AIM OF THE TASK:
Each entry below must come back exactly as written, without its pictures.

PROVIDED RECORDS:
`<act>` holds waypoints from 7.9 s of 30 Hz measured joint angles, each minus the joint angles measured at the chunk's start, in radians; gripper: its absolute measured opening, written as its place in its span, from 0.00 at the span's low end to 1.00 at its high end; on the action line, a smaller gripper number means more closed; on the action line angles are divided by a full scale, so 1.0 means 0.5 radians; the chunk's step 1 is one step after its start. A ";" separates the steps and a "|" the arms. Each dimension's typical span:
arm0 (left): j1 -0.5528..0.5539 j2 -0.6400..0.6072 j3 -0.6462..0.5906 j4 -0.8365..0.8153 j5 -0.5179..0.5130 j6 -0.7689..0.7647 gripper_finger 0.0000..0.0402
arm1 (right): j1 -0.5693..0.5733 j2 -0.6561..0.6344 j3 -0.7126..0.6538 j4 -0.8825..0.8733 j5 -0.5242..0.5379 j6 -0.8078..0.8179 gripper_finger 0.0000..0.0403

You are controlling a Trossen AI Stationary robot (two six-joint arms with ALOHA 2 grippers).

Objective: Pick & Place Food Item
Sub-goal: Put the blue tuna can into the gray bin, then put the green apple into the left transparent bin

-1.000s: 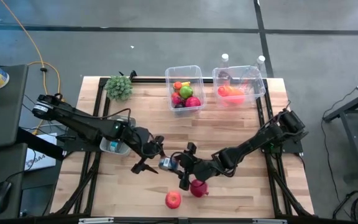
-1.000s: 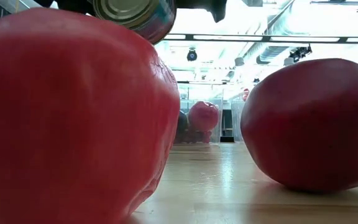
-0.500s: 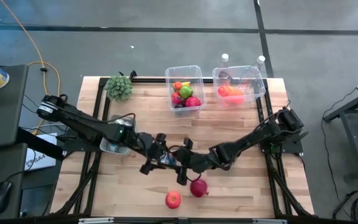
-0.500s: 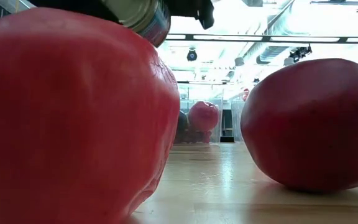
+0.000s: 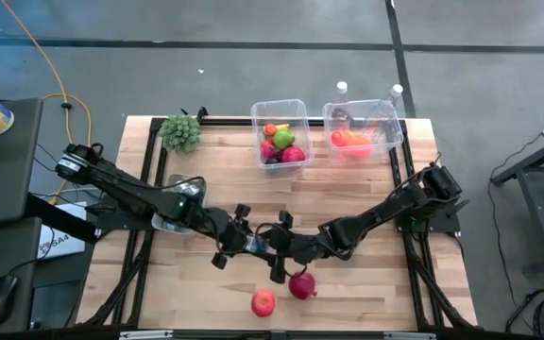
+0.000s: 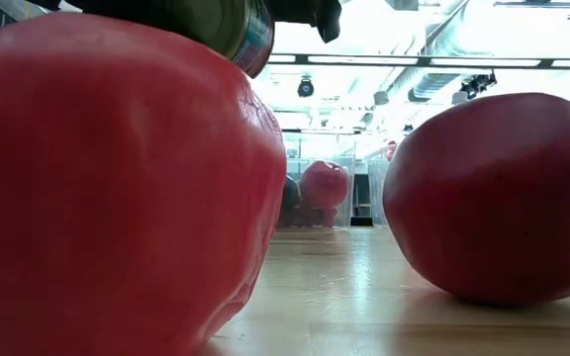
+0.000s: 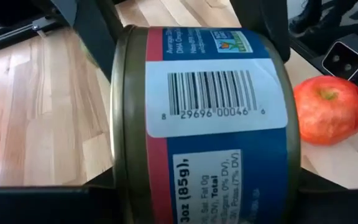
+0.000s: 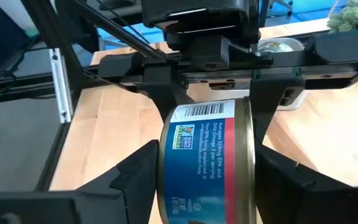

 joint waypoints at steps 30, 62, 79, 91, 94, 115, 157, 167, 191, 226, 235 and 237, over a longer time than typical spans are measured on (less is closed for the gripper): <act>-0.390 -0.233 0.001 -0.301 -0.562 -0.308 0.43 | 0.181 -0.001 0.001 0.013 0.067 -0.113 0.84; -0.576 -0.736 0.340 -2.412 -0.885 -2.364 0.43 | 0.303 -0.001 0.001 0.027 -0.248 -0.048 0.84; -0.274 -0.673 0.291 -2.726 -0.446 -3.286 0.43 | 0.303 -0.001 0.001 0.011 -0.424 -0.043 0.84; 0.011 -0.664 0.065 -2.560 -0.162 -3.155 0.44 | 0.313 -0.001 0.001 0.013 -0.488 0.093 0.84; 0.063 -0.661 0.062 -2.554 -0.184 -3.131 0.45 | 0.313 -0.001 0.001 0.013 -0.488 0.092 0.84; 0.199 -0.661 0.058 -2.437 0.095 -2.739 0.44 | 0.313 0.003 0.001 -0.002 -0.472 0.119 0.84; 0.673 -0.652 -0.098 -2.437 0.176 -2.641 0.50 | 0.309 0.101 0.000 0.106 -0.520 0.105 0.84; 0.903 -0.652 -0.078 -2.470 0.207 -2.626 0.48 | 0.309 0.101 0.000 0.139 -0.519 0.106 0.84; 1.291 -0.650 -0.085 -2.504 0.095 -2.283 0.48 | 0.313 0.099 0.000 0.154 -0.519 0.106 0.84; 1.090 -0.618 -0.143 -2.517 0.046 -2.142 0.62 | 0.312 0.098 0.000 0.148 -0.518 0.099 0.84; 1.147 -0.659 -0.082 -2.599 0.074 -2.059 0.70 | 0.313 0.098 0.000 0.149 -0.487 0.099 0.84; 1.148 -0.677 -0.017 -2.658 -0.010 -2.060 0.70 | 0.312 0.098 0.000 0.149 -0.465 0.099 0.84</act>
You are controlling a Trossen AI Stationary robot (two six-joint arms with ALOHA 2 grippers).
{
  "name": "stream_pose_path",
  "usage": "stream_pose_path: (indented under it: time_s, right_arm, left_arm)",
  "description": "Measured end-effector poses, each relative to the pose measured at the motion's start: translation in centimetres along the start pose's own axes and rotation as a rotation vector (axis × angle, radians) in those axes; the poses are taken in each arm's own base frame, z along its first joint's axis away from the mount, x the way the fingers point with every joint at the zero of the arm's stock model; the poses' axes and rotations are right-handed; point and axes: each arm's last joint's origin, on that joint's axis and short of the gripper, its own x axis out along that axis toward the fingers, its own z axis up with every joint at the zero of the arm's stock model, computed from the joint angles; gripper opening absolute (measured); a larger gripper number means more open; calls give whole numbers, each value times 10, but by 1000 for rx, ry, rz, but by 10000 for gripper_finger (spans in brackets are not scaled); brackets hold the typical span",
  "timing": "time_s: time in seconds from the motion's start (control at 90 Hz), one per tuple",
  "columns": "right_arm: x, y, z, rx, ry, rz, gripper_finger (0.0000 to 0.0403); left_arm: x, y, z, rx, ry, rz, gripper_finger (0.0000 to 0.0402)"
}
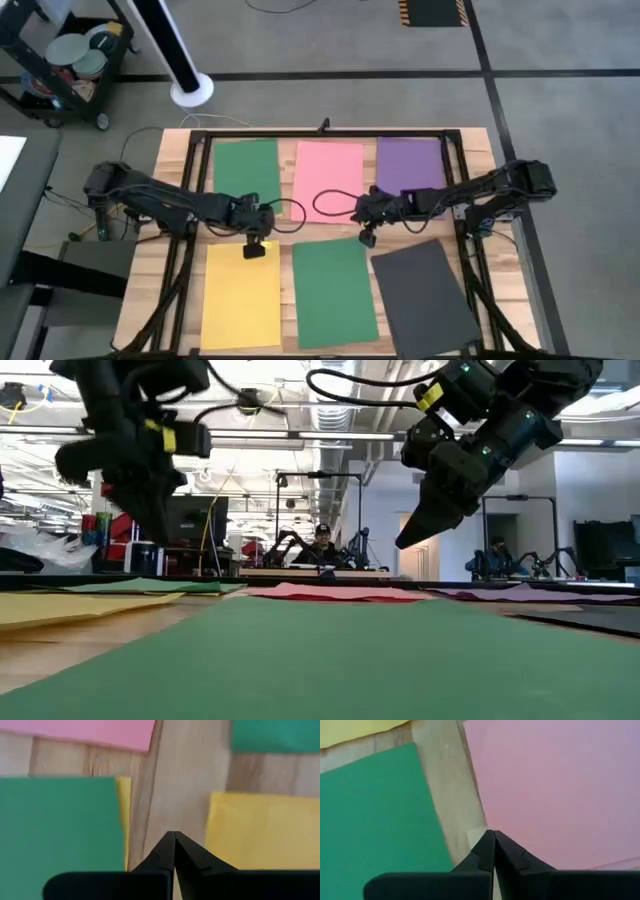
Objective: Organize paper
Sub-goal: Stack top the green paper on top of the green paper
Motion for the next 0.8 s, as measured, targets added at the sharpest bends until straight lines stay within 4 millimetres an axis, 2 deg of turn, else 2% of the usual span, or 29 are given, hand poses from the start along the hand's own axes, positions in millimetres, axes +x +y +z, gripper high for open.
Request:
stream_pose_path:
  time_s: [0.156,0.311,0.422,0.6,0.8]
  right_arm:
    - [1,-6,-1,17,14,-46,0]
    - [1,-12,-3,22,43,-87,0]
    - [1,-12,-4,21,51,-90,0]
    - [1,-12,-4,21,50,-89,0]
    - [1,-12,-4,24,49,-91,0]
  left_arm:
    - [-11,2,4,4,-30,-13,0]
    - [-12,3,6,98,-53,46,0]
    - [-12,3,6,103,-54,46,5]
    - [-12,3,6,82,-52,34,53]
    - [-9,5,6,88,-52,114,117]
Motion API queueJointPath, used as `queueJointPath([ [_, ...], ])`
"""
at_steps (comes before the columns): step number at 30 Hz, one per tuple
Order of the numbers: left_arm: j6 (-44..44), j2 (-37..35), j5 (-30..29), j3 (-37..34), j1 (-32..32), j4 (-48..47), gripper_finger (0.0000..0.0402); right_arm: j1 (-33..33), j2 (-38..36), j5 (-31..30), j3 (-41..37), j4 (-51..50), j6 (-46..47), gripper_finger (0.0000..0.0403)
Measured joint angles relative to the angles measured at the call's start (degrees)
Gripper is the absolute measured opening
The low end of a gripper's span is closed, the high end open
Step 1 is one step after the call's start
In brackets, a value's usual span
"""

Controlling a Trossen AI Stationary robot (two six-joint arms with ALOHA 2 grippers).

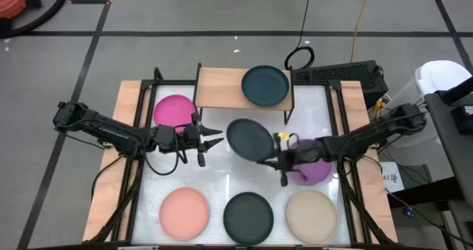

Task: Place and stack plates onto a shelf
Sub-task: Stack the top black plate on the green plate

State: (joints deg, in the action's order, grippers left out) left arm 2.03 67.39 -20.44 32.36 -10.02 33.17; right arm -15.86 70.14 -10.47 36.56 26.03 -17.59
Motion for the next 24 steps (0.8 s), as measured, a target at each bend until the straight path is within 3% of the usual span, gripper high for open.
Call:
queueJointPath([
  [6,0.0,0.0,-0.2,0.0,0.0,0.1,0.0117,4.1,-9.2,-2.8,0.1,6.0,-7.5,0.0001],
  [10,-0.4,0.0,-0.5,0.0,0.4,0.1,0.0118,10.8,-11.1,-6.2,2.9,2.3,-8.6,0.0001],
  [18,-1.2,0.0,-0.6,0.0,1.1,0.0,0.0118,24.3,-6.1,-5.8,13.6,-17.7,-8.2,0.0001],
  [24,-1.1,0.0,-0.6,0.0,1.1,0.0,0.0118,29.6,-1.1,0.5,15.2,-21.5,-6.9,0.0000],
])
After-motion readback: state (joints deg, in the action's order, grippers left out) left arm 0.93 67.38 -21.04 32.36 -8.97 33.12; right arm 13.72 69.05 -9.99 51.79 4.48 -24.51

FINISHED TASK:
`<act>` holds waypoints from 7.9 s of 30 Hz measured joint angles, each minus the joint angles measured at the chunk's start, in radians; gripper: its absolute measured opening, written as its place in its span, from 0.00 at the span's low end to 1.00 at its high end; on the action line, a smaller gripper number means more closed; on the action line angles are divided by a full scale, so 1.0 means 0.5 radians; the chunk's step 1 is one step after its start. A ";" separates the steps and a "|" the arms. Each dimension's typical span:
arm0 (left): j1 -0.5528..0.5539 j2 -0.6400..0.6072 j3 -0.6462..0.5906 j4 -0.8365..0.8153 j5 -0.5179..0.5130 j6 -0.7689..0.7647 gripper_finger 0.0000..0.0402
arm1 (right): j1 -0.5693..0.5733 j2 -0.6561..0.6344 j3 -0.7126..0.6538 j4 -0.8825..0.8733 j5 -0.5242..0.5379 j6 -0.8078..0.8179 gripper_finger 0.0000..0.0403

You are controlling a Trossen AI Stationary robot (two six-joint arms with ALOHA 2 grippers).

Objective: Pick & Place Food Item
Sub-goal: Put the blue tuna can into the gray bin, then put the green apple into the left transparent bin

-1.000s: 
-1.000s: 
-0.500s: 
-0.500s: 
+0.000s: 
+0.000s: 
+0.000s: 
+0.000s: 

 joint waypoints at steps 30, 62, 79, 91, 94, 115, 157, 167, 191, 226, 235 and 237, over a longer time than typical spans are measured on (less is closed for the gripper): <act>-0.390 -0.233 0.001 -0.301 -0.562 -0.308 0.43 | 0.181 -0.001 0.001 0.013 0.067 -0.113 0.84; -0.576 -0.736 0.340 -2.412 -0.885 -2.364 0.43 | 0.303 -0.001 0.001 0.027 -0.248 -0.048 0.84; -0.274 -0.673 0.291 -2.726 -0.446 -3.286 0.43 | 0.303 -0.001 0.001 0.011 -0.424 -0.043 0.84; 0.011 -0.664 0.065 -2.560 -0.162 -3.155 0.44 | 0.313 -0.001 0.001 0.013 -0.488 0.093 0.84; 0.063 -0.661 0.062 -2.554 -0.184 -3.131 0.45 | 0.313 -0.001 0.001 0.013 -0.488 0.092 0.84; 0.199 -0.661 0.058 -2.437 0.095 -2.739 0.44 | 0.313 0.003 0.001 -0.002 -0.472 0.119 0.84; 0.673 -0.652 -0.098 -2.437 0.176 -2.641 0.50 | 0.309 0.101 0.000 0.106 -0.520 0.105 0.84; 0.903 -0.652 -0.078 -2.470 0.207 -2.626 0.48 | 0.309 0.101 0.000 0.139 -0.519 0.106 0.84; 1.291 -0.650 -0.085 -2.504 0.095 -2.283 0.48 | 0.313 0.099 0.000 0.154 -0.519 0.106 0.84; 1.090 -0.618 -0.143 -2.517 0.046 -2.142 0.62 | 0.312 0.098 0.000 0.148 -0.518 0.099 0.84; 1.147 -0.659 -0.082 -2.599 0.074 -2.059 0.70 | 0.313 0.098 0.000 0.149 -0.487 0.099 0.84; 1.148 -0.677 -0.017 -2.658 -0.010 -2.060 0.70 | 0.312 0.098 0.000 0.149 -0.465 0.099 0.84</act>
You are controlling a Trossen AI Stationary robot (two six-joint arms with ALOHA 2 grippers).
{
  "name": "stream_pose_path",
  "usage": "stream_pose_path: (indented under it: time_s, right_arm, left_arm)",
  "description": "Measured end-effector poses, each relative to the pose measured at the motion's start: translation in centimetres along the start pose's own axes and rotation as a rotation vector (axis × angle, radians) in those axes; the poses are taken in each arm's own base frame, z along its first joint's axis away from the mount, x the way the fingers point with every joint at the zero of the arm's stock model; the poses' axes and rotations are right-handed; point and axes: each arm's last joint's origin, on that joint's axis and short of the gripper, its own x axis out along that axis toward the fingers, its own z axis up with every joint at the zero of the arm's stock model, computed from the joint angles; gripper opening absolute (measured); a larger gripper number means more open; calls give whole numbers, each value times 10, but by 1000 for rx, ry, rz, but by 10000 for gripper_finger (spans in brackets are not scaled); brackets hold the typical span",
  "timing": "time_s: time in seconds from the motion's start (control at 90 Hz), one per tuple",
  "columns": "right_arm: x, y, z, rx, ry, rz, gripper_finger (0.0000 to 0.0403); left_arm: x, y, z, rx, ry, rz, gripper_finger (0.0000 to 0.0402)"
}
Objective: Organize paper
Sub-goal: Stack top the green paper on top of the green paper
Motion for the next 0.8 s, as measured, targets added at the sharpest bends until straight lines stay within 4 millimetres an axis, 2 deg of turn, else 2% of the usual span, or 29 are given, hand poses from the start along the hand's own axes, positions in millimetres, axes +x +y +z, gripper high for open.
Request:
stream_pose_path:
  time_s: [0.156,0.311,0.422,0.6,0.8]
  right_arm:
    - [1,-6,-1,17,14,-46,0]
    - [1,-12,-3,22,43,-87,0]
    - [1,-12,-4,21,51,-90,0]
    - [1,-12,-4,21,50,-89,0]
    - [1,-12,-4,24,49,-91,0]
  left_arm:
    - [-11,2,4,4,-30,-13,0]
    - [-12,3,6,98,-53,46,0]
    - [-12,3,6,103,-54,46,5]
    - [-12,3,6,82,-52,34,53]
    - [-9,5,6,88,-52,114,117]
Motion API queueJointPath, used as `queueJointPath([ [_, ...], ])`
"""
at_steps (comes before the columns): step number at 30 Hz, one per tuple
Order of the numbers: left_arm: j6 (-44..44), j2 (-37..35), j5 (-30..29), j3 (-37..34), j1 (-32..32), j4 (-48..47), gripper_finger (0.0000..0.0402); right_arm: j1 (-33..33), j2 (-38..36), j5 (-31..30), j3 (-41..37), j4 (-51..50), j6 (-46..47), gripper_finger (0.0000..0.0403)
Measured joint angles relative to the angles measured at the call's start (degrees)
Gripper is the absolute measured opening
The low end of a gripper's span is closed, the high end open
Step 1 is one step after the call's start
In brackets, a value's usual span
"""

Controlling a Trossen AI Stationary robot (two six-joint arms with ALOHA 2 grippers).


Task: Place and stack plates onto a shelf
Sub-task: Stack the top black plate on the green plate

State: (joints deg, in the action's order, grippers left out) left arm 2.03 67.39 -20.44 32.36 -10.02 33.17; right arm -15.86 70.14 -10.47 36.56 26.03 -17.59
Motion for the next 24 steps (0.8 s), as measured, a target at each bend until the straight path is within 3% of the usual span, gripper high for open.
Call:
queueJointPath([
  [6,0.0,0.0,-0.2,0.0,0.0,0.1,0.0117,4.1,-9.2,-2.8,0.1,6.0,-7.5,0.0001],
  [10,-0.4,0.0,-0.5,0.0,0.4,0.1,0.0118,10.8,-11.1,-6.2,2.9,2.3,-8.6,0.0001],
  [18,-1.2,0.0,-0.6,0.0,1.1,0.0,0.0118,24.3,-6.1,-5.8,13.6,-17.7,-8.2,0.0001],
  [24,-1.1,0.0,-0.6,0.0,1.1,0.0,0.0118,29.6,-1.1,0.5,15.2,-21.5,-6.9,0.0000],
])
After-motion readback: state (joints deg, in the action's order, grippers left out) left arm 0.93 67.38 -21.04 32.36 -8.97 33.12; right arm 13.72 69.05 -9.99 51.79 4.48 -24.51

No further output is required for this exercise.